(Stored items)
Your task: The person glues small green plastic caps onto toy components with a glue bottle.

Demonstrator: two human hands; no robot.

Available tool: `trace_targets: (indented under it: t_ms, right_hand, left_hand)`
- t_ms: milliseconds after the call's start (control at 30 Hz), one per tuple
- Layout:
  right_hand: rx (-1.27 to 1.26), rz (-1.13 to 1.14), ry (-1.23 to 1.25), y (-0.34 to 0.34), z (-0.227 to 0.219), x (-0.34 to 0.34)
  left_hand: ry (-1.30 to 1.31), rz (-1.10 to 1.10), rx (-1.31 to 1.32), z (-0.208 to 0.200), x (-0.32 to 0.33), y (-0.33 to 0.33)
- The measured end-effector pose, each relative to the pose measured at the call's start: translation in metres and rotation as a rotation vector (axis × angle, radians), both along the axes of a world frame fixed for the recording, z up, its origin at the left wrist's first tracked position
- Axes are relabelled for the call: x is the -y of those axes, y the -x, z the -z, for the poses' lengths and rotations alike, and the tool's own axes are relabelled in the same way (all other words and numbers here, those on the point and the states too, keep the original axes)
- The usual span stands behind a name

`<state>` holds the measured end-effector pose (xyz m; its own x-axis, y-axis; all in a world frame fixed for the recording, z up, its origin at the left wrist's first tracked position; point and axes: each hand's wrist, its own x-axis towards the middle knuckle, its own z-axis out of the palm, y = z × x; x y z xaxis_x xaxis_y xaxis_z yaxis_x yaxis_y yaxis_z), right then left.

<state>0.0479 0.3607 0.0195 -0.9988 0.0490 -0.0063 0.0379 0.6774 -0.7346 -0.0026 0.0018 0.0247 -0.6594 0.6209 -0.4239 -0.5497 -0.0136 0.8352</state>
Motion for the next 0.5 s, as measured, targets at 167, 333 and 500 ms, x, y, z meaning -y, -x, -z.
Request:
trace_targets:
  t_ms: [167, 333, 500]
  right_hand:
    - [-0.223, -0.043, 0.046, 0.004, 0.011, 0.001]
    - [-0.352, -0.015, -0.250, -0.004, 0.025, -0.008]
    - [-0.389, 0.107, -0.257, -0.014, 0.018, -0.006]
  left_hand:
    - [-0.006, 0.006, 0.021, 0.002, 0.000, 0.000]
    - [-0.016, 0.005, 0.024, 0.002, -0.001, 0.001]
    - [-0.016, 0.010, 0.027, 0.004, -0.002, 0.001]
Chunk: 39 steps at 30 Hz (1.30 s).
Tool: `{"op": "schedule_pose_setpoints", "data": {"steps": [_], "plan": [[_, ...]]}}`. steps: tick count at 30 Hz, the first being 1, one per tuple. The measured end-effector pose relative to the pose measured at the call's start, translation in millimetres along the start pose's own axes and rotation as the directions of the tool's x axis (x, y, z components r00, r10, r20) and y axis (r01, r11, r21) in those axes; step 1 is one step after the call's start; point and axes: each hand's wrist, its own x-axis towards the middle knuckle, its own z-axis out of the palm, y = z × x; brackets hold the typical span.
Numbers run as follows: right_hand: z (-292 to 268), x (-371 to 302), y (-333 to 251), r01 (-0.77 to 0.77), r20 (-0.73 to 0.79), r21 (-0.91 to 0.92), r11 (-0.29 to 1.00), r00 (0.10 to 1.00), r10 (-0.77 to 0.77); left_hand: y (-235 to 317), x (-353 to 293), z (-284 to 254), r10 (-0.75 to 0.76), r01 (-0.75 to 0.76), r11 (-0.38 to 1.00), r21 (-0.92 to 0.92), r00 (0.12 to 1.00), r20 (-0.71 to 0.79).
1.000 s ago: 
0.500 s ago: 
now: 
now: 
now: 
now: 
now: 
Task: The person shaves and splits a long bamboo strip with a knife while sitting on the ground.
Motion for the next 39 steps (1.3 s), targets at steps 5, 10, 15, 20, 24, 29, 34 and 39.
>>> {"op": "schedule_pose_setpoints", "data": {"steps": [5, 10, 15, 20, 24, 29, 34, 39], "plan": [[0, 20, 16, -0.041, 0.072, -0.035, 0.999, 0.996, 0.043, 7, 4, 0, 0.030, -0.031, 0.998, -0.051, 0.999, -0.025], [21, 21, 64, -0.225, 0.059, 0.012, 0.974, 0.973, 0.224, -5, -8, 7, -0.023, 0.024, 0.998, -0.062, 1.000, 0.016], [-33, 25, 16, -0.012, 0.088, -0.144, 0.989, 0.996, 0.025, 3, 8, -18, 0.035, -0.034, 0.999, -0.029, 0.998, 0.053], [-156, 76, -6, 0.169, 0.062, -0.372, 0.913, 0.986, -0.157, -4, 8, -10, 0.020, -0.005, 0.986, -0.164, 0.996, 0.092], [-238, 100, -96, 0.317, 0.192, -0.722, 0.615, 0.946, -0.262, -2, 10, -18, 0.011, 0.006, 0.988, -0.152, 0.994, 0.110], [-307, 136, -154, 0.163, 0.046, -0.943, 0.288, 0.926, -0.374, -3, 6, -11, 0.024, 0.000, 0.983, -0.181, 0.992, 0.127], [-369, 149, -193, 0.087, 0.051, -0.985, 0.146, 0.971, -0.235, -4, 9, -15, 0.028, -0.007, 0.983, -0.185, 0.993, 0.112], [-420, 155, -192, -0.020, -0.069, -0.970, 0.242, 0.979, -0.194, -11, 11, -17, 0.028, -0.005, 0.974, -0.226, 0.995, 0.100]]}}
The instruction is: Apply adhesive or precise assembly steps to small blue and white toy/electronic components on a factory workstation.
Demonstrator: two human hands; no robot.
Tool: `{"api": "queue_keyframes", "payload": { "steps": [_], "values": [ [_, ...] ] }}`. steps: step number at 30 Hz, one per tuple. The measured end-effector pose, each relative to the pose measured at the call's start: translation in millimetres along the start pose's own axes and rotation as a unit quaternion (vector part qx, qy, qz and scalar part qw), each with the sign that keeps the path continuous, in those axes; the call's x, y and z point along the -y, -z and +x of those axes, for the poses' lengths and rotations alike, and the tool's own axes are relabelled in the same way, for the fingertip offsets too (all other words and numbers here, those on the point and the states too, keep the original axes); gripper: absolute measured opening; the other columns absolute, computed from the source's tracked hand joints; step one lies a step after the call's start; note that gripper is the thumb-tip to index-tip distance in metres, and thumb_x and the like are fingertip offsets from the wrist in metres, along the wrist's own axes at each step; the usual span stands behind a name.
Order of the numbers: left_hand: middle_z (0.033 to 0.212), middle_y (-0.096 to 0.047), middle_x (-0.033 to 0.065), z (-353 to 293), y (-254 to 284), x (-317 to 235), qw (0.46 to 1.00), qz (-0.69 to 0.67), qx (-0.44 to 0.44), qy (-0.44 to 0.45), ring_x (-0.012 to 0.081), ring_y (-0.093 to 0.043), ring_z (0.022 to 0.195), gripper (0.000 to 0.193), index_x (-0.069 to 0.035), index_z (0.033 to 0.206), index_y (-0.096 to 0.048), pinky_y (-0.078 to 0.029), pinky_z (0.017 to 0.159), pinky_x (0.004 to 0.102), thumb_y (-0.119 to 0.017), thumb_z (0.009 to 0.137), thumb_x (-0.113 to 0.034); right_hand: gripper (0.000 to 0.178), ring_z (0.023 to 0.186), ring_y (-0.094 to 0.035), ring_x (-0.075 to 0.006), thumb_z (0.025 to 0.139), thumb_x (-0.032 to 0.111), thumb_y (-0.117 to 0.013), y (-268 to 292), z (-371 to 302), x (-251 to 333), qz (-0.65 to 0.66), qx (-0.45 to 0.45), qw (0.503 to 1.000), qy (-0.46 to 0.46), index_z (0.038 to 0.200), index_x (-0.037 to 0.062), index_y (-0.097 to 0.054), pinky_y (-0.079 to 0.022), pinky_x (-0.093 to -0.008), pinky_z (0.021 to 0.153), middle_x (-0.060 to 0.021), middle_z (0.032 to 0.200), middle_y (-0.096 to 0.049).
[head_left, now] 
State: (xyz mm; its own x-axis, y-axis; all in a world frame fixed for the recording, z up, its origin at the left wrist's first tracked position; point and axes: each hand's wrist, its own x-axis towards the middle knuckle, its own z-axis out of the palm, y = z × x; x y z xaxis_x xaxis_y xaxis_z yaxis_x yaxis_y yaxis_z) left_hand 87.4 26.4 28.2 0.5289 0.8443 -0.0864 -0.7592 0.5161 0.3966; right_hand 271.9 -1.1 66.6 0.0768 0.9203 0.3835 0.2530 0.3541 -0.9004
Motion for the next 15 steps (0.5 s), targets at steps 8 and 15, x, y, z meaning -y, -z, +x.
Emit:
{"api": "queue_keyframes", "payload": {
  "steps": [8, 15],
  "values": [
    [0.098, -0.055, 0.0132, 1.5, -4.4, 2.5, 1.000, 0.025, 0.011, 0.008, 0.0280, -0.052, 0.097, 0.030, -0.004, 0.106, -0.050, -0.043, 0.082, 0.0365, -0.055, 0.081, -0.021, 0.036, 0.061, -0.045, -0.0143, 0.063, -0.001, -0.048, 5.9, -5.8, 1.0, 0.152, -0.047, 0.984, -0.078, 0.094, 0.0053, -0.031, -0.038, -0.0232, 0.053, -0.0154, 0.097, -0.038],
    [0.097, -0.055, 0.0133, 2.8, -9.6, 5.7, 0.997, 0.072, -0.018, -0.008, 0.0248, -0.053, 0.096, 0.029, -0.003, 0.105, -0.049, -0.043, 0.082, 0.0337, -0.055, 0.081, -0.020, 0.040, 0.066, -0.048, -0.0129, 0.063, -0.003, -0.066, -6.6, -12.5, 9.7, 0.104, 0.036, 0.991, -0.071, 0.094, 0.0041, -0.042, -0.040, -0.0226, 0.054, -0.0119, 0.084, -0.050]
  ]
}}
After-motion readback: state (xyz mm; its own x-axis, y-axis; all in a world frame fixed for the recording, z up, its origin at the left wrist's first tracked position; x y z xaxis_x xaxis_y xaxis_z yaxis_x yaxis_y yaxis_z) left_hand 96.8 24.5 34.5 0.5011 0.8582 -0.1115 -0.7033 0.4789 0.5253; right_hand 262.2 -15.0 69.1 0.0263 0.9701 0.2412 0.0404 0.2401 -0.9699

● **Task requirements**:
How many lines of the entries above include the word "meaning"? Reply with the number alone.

● **Answer to the exercise**:
2